A = np.array([ [1, x] for x in x_list ])

Next, calculate \(A^{\top}A\) and store it in the variable AtA by calling

AtA = np.dot(A.transpose(), A)

The matrix \(A\) has only two columns and, in general, \(A^{\top}A\) is invertible if the columns of \(A\) are independent. This means that, as long as there is more than one unique number in x_list, then AtA will be invertible. Setting y_list to be the list of labels, I can get the solution in (1) with

x_hat = np.dot( np.dot( np.linalg.inv(AtA), A.transpose() ), y_list )
b_hat, w_hat = x_hat[0], x_hat[1]

I will show an example of how this works on two columns from the Automotive Yearbook dataset: the column containing the engine-size of the vehicle, and the column with the city-mpg, the miles per gallon for side-street travel.

I import the package Pandas with abbreviation pd, and I make a DataFrame called auto_df. The data has been made available as a CSV file,¹ with no header line, meaning we must create headers manually. Examining the Attribute Information section at the description page for the data, make a list called columns with a header name for each attribute — for the columns of interest, these names are 'engine-size' and 'city-mpg'.

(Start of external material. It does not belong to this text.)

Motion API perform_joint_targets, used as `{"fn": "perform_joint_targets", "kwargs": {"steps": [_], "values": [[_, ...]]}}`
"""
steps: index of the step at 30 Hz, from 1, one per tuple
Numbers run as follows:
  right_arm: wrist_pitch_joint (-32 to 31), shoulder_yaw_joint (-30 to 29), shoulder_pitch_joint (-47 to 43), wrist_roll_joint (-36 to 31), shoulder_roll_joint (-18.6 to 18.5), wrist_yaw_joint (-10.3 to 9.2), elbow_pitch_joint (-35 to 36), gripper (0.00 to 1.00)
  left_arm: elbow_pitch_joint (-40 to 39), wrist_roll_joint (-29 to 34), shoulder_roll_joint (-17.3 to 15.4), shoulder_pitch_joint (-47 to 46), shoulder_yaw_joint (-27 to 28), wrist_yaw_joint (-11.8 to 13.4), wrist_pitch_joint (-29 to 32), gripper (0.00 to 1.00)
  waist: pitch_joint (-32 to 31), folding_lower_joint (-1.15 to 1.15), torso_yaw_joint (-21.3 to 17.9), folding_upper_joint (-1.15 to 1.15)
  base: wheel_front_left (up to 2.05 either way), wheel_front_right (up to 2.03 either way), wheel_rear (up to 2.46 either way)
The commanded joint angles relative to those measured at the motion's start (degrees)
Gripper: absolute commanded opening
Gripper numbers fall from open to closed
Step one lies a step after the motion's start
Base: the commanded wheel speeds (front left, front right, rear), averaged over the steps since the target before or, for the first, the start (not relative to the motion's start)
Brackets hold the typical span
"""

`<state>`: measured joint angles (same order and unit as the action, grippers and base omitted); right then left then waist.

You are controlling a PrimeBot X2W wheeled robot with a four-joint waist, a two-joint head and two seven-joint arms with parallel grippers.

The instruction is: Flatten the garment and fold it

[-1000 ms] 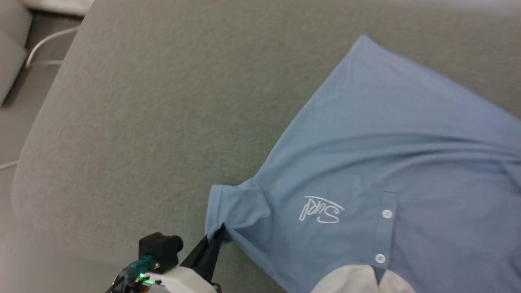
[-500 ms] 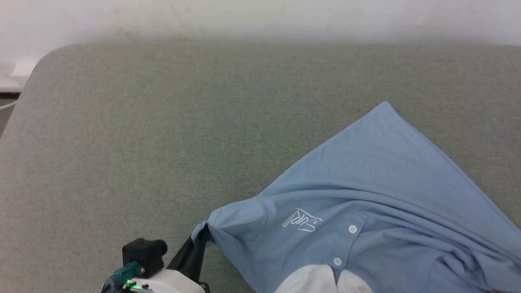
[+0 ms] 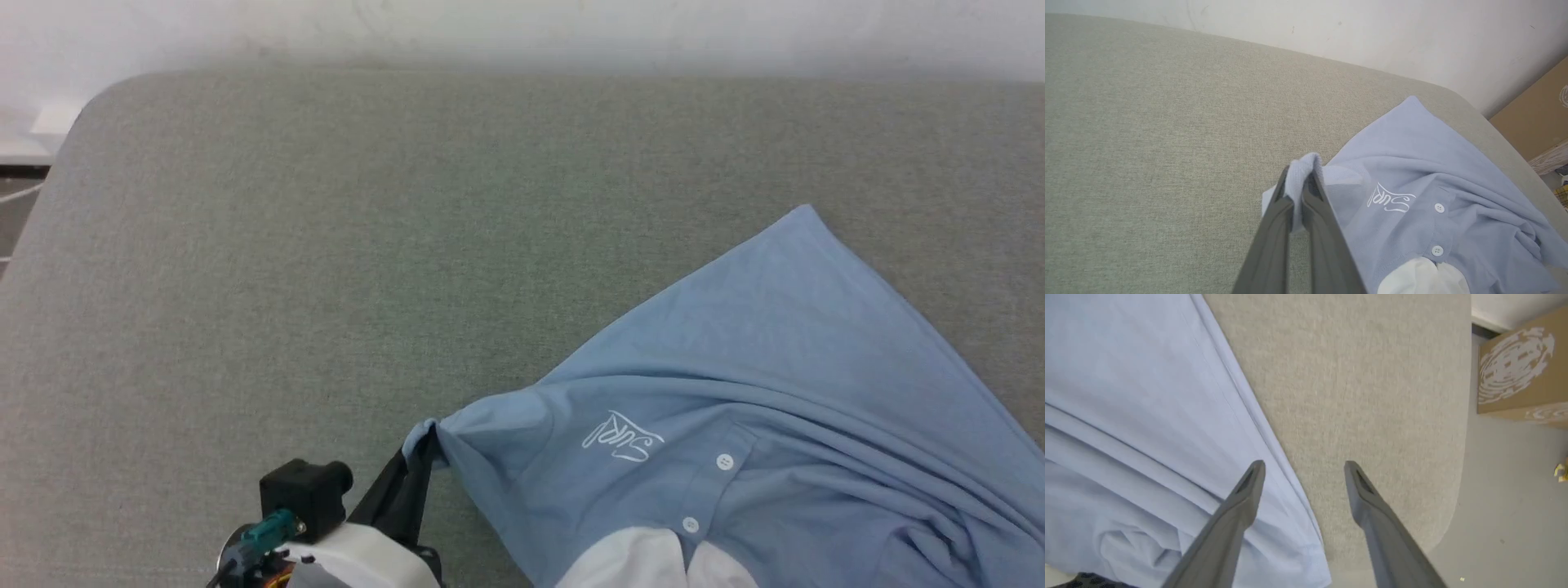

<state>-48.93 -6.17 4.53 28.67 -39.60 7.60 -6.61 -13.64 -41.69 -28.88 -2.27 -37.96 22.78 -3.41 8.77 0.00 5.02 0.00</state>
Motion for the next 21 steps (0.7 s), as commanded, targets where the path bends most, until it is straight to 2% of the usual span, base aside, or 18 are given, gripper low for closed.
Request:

A cursory glance at the data in auto_df indicates a few outliers. When I create x_list and y_list, I remove these outliers. This is shown below (the outliers are indices 55-58).

x_list = np.append(auto_df['engine-size'][:55], auto_df['engine-size'][59:])
y_list = np.append(auto_df['city-mpg'][:55],&amp;amp;amp;amp;amp;nbsp;auto_df['city-mpg'][59:])

Upon doing so x_hat can be found as described above. The solution has \(\hat b \approx 39.7\) and \(\hat w \approx -0.11\).

Scatter plot of engine-size (horizontal) to city-mpg (vertical), with LSR line.

To the right is a plot of the points (in black) that have coordinates from x_list and y_list along with a plot of the regression line \(\hat y = \hat w x + \hat b\) (in red) that was found in the previous section.

While there is clearly a negative correlation between the quantities in the plot, and the regression line has lowest MSE among lines, it doesn’t fit spectacularly well. In an effort to have a measure of error whose size is scale independent, we can consider what is called the “coefficient of determination,” \(R^2\), which is related to MSE and is between 0 and 1. To compute \(R^2\) from the MSE use the formula

\(R^2 = 1 – \dfrac{\sum_{i=1}^m(y_i – \hat y_i)^2}{\sum_{i=1}^m(y_i – \bar y)^2} = 1 – \dfrac{MSE}{v_y}\),

where \(\bar y\) is the average of \(y_i\) and \(v_y\) is the average squared distance of \(y_i\) to \(\bar y\).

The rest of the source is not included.